Além disso, existe um certificado de reserva móvel ("MR"), que é usado para a substituição perfeita do certificado móvel. O Kaspersky Security Center gera automaticamente este certificado 60 dias antes da expiração do certificado comum. Quando o certificado móvel está prestes a expirar, o certificado de reserva móvel é usado para manter a conexão com instâncias do Agente de Rede instaladas em dispositivos móveis gerenciados. Com esta finalidade, o certificado de reserva móvel torna-se automaticamente o novo certificado móvel 24 horas antes de o antigo certificado comum expirar.

Caso o cenário de conexão exija o uso de um certificado de cliente em dispositivos móveis (conexão envolvendo autenticação SSL bidirecional), é possível gerar esses certificados através da autoridade de certificação para certificados de usuário gerados automaticamente ("MCA"). Além disso, nas propriedades do Servidor de Administração, é possível especificar os certificados de cliente personalizados emitidos por uma autoridade de certificação diferente, enquanto a integração com a infraestrutura de chave pública (PKI) do domínio de sua organização permite a emissão de certificados de cliente por meio de sua autoridade de certificação de domínio.

Certificado do servidor da Web

Um tipo especial de certificado é usado pelo Servidor Web, um componente do Servidor de Administração do Kaspersky Security Center.
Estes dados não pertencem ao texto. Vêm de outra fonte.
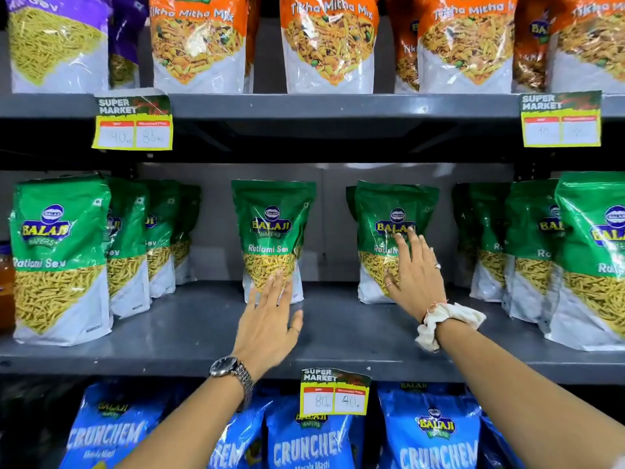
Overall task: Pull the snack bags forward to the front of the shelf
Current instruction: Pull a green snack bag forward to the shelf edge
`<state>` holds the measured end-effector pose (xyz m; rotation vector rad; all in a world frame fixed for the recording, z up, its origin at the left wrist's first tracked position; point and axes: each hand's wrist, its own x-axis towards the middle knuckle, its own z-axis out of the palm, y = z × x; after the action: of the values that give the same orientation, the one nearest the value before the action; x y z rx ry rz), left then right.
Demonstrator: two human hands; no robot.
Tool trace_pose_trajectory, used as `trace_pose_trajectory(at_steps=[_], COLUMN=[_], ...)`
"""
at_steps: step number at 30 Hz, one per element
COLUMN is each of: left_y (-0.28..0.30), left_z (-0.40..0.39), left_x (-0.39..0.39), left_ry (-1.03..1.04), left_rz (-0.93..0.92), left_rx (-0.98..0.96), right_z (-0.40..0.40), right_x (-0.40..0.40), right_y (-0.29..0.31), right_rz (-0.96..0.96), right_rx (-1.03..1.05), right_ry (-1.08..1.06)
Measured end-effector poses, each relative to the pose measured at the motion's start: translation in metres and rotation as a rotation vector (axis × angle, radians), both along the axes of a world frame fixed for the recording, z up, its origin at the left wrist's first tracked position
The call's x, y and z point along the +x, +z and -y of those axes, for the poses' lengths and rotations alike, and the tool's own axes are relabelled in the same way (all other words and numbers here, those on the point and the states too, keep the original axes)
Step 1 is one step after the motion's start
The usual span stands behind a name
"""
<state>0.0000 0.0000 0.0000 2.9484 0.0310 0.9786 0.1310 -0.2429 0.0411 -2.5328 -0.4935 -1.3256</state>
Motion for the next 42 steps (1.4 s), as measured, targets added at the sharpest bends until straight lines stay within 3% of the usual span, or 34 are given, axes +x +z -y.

Este certificado é necessário para publicar pacotes de instalação do Agente de Rede, que você baixa posteriormente para dispositivos gerenciados. Para isso, o Servidor Web pode usar vários certificados.

O Servidor Web usa um dos seguintes certificados, por ordem de prioridade:

1. Certificado de Servidor Web personalizado que você especificou manualmente por meio do Kaspersky Security Center Web Console
2. Certificado do Servidor de Administração Comum ("C")

Certificado do Kaspersky Security Center Web Console

O Servidor do Kaspersky Security Center Web Console (aqui referido como Web Console) tem seu próprio certificado. Quando você abre um site, um navegador verifica se sua conexão é confiável. O certificado do Web Console permite autenticar o Web Console e é usado para criptografar o tráfego entre um navegador e o Web Console.

Quando o Web Console é aberto, o navegador pode informar que a conexão com o Web Console não é privada e o certificado do Web Console é inválido. Essa advertência aparece porque o certificado do Web Console é autoassinado e gerado automaticamente pelo Kaspersky Security Center. Para remover essa advertência, é possível fazer o seguinte:

• Substitua o certificado do Web Console por um personalizado (opção recomendada). Crie um certificado confiável na infraestrutura e que atenda aos requisitos para certificados personalizados.
• Adicione o certificado do Web Console na lista de certificados de navegador confiáveis. Recomendamos usar essa opção somente se não puder criar um certificado personalizado.